Command line basics
Basic proficiency with the Unix shell is essential for anyone who wants to start doing computational work outside of their laptop and Excel. Unix shells provide an interface for interacting with Unix-like (Mac OS, Linux, etc.) operating systems and a scripting language for controlling the system. The Unix philosopy is a set of software engineering norms and concepts that guide how the tools of the Unix shell interact with one another. Learning a few of these command line tools, and how they can be strung together into what are called “pipes”, is a powerful skill for developing quick and composable bioinformatics programs. Here, we’ll describe some essential commands to get you started using the command line.
Accessing the terminal
First, you’ll have to open the Terminal application. If you’re on Mac OS, the quickest way to access your terminal is: “command + space”, typing “terminal” and pressing Enter.

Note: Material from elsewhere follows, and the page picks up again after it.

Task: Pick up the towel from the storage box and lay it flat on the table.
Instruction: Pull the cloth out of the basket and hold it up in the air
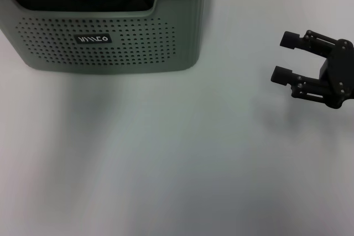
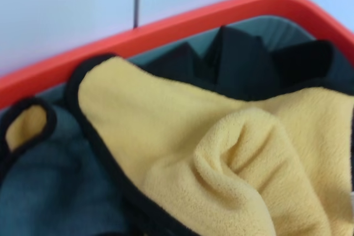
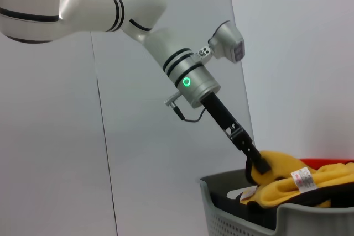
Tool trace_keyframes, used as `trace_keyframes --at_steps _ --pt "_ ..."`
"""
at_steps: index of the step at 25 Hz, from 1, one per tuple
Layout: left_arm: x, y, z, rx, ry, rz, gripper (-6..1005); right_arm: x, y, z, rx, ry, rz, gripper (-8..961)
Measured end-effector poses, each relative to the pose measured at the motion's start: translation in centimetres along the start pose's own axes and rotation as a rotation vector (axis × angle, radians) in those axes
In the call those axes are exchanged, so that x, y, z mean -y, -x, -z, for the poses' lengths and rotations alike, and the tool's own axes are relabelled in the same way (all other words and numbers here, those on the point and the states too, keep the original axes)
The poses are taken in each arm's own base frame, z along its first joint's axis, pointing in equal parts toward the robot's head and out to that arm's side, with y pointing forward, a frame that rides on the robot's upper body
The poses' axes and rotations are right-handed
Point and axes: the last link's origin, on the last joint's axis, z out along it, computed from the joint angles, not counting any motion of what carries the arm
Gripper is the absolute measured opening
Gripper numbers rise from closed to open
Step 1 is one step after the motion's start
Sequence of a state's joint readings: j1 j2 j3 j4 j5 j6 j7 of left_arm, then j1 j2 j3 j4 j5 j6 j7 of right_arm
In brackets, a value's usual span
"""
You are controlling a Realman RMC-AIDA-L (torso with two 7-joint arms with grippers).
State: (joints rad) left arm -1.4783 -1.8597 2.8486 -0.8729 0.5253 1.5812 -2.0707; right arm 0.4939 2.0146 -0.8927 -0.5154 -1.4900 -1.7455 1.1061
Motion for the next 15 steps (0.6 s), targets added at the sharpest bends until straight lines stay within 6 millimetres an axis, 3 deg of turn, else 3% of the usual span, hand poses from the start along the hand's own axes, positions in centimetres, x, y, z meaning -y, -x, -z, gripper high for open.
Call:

On Windows, you’ll have to install Windows Subsystem for Linux which will allow you to interact with a (default) Ubuntu OS.

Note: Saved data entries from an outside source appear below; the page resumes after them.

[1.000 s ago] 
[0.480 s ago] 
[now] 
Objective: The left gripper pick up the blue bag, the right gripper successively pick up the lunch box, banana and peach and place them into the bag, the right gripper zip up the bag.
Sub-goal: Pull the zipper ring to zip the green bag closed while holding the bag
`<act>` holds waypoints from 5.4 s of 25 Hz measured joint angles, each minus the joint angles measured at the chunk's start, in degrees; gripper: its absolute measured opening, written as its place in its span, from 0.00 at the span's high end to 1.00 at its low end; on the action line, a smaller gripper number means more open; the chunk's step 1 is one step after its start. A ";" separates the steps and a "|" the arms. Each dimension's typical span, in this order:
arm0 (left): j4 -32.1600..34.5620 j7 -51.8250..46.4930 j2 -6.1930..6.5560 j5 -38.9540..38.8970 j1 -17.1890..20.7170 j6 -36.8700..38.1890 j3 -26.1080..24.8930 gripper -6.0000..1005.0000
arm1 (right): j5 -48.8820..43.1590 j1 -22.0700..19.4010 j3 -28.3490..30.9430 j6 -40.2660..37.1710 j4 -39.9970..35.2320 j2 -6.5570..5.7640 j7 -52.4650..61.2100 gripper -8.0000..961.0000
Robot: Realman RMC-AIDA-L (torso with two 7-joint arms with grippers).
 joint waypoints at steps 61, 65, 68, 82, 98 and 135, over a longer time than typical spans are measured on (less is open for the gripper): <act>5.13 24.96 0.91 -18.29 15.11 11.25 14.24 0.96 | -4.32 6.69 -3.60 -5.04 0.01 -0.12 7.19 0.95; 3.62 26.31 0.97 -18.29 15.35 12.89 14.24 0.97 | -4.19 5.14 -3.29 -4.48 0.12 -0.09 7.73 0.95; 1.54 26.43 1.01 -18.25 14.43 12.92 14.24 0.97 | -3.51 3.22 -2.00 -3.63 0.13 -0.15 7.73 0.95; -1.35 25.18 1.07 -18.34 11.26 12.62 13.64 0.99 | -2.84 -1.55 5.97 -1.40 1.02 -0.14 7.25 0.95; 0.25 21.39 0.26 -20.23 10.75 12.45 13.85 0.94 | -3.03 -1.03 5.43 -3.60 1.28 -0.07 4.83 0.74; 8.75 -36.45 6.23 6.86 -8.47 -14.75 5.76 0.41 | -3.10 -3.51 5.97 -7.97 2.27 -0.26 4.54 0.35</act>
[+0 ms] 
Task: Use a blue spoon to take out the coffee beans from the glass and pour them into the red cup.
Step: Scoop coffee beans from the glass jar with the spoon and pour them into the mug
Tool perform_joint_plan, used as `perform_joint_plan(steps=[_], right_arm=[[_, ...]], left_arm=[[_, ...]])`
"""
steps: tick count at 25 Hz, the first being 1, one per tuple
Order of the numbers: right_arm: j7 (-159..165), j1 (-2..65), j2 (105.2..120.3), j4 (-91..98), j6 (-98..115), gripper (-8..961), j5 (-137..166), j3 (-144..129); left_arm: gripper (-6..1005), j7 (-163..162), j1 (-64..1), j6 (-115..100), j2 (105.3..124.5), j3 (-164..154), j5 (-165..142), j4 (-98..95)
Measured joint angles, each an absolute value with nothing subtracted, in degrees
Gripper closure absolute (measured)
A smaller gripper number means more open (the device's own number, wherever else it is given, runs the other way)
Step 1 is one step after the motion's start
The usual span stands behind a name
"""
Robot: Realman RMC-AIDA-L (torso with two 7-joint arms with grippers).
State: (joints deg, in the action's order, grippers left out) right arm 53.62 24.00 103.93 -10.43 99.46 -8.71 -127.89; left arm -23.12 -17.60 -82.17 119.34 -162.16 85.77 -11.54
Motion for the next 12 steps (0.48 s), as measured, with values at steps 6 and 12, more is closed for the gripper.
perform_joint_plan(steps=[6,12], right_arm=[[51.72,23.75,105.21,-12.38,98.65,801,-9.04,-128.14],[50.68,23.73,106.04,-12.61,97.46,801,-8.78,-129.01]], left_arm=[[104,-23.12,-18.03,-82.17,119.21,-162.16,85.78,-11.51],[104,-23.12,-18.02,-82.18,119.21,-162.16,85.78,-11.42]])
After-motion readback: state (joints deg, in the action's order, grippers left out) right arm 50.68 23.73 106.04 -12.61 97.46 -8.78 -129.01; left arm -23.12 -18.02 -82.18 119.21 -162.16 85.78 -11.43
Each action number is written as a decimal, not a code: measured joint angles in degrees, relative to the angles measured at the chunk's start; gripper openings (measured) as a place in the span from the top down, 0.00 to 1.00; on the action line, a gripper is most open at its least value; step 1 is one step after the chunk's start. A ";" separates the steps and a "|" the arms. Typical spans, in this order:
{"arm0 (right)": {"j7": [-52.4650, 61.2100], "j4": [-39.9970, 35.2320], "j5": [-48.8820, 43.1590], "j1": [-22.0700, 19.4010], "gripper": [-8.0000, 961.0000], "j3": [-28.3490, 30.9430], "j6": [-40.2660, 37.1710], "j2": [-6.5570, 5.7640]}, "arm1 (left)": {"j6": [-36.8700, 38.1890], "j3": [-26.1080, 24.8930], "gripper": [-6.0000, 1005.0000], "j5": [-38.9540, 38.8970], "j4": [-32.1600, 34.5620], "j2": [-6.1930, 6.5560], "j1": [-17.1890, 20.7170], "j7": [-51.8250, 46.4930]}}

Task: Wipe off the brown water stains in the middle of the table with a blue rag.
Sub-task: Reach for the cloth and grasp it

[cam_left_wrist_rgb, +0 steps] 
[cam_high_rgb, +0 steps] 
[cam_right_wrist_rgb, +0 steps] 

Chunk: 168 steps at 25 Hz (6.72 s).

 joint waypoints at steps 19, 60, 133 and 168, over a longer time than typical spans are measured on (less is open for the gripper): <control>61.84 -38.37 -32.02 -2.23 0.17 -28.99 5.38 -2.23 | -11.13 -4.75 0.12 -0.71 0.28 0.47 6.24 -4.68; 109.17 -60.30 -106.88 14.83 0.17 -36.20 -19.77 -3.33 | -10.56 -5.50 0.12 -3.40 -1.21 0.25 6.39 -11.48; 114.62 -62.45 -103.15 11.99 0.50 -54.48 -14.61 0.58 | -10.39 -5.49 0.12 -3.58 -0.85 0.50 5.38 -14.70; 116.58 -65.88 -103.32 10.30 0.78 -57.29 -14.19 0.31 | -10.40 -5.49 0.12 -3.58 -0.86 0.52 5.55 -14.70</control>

Once you’ve opened the terminal app, you’re ready to start typing commands at the command line.
Where am I?
The first command you should know is pwd
. pwd
will print your current working directory. This command is used to display where you are currently in the file system. For example, if I open a terminal window in my “Downloads” directory and type and hit Enter:
pwd
It will return
/home/gennaro/Downloads
indicating that I am in my “Downloads” directory.
Listing files
Now that I’m in my “Downloads” directory I want to see what files I’ve downloaded. To do this, I can use the ls
command to list files in the directory.
ls
which returns:
BDNF-data.tsv CORI_Candidate_SNP_draft_250528_clean.docx differential-expression2.tsv
Your “Downloads” directory will of course have different files. If I need to display more information about these files, such as the time that they were created or how large they are, I can supply the ls
command with arguments.
For example
ls -lah
Returns
total 15M
drwxr-xr-x 2 gennaro gennaro 4.0K Jun 1 14:52 .
drwxr-x--- 51 gennaro gennaro 4.0K Jun 1 09:34 ..

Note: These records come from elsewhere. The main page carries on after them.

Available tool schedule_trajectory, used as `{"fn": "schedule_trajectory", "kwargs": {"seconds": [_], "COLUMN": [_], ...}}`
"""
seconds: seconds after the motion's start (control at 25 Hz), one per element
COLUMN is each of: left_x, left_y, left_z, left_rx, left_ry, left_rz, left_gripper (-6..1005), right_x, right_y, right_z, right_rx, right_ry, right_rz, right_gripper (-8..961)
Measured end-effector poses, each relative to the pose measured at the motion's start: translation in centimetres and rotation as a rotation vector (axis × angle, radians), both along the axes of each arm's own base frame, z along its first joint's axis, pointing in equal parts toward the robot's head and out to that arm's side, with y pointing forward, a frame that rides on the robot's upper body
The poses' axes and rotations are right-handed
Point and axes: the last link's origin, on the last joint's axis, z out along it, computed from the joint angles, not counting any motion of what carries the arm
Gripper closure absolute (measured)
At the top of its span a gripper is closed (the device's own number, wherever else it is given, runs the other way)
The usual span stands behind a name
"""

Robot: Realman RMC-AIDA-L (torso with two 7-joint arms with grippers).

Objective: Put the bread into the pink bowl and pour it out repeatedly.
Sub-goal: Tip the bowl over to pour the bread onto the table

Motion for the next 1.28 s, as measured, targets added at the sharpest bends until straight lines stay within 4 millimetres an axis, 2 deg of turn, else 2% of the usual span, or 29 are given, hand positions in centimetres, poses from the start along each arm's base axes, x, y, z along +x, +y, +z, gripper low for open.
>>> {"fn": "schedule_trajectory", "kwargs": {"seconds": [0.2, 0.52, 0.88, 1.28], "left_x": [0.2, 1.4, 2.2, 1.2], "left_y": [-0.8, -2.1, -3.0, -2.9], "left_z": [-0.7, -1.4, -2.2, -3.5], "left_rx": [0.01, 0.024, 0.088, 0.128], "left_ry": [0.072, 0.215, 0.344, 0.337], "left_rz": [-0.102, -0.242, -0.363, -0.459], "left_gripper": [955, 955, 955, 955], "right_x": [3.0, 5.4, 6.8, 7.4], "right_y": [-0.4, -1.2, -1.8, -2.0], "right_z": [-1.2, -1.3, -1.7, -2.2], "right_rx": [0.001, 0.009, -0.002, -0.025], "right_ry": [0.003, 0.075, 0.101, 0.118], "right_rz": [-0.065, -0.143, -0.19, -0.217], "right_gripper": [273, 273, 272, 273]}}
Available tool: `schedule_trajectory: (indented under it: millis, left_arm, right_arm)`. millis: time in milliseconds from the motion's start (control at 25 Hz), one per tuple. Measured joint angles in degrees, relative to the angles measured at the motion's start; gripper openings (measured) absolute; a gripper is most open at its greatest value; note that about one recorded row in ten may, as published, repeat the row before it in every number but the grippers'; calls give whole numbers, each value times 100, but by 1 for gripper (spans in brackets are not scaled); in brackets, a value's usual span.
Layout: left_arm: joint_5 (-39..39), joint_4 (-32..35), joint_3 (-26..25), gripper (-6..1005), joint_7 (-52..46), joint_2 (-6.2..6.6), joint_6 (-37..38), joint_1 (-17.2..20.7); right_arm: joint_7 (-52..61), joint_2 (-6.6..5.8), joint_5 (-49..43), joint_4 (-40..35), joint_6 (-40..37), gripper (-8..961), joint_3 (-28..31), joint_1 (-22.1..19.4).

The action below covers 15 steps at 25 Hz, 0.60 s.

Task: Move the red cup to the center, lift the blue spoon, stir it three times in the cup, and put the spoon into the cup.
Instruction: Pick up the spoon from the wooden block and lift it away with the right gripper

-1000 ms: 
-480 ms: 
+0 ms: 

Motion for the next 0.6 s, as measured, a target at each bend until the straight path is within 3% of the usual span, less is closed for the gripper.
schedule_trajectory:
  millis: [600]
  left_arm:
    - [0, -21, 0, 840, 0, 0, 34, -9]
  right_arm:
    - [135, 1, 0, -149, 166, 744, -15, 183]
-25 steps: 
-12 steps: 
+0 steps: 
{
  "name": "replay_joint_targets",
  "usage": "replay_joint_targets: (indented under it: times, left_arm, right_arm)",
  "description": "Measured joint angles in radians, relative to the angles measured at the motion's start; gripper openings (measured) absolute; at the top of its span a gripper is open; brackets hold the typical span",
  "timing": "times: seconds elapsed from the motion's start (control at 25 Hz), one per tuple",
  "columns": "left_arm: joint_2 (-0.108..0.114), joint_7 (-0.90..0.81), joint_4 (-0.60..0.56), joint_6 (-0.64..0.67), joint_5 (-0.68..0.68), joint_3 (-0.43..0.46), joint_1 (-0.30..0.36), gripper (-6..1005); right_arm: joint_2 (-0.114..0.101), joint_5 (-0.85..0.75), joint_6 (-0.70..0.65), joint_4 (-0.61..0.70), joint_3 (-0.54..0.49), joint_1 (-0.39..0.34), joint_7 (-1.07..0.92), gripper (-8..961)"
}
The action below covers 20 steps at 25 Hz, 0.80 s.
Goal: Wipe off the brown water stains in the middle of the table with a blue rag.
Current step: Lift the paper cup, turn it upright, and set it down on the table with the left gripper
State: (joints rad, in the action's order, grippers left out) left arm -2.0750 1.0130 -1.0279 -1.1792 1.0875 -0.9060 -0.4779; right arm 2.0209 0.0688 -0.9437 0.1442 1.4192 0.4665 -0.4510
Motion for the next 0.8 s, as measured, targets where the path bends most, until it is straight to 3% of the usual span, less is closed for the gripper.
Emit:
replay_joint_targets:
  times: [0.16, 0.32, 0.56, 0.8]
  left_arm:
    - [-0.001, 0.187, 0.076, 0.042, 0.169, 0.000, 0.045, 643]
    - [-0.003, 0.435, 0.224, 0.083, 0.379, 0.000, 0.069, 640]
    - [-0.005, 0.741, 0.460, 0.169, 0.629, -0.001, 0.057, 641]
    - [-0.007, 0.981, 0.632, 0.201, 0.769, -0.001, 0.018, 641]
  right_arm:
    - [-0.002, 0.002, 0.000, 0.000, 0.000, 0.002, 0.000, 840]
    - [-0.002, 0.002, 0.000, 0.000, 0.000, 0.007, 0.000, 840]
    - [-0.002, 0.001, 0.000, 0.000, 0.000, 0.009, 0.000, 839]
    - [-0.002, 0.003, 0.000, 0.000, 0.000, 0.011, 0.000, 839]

-rw-rw-r-- 1 gennaro gennaro 6.8K May 30 18:00 BDNF-data.tsv
-rw-rw-r-- 1 gennaro gennaro 973K May 30 17:34 CORI_Candidate_SNP_draft_250528_clean.docx
-rw-rw-r-- 1 gennaro gennaro 14M May 30 12:54 differential-expression2.tsv
Which provides information about the file permissions, the file sizes, and when the files were created.
Learning more about a command
To learn more about what arguments are available to any of the command line programs you run, you can use the man
, or manual, command. This command will open the user manual for the given command.
Try typing
man ls
to view all of the options available when listing files with ls
.
Moving around
Let’s say I want to move from my “Downloads” directory to my “Documents” directory. The command I have to use is cd
, short for “change directory”. We can use the cd
command with the argument for the target directory we want to go to. For example, to move to my “Documents” directory
cd /home/gennaro/Documents
Directory shortcuts
The shell has a few shortcuts that make moving around a little easier. Running cd
without any arguments will bring you back into your home directory.
cd
In Bash, there is an additional shortcut to specify the “/home” as well. You can use ~
in place of “/home”. For example, to move into my “Documents” folder I can use
cd ~/Documents
instead of typing the full path. To go up one level in the directory you can use ..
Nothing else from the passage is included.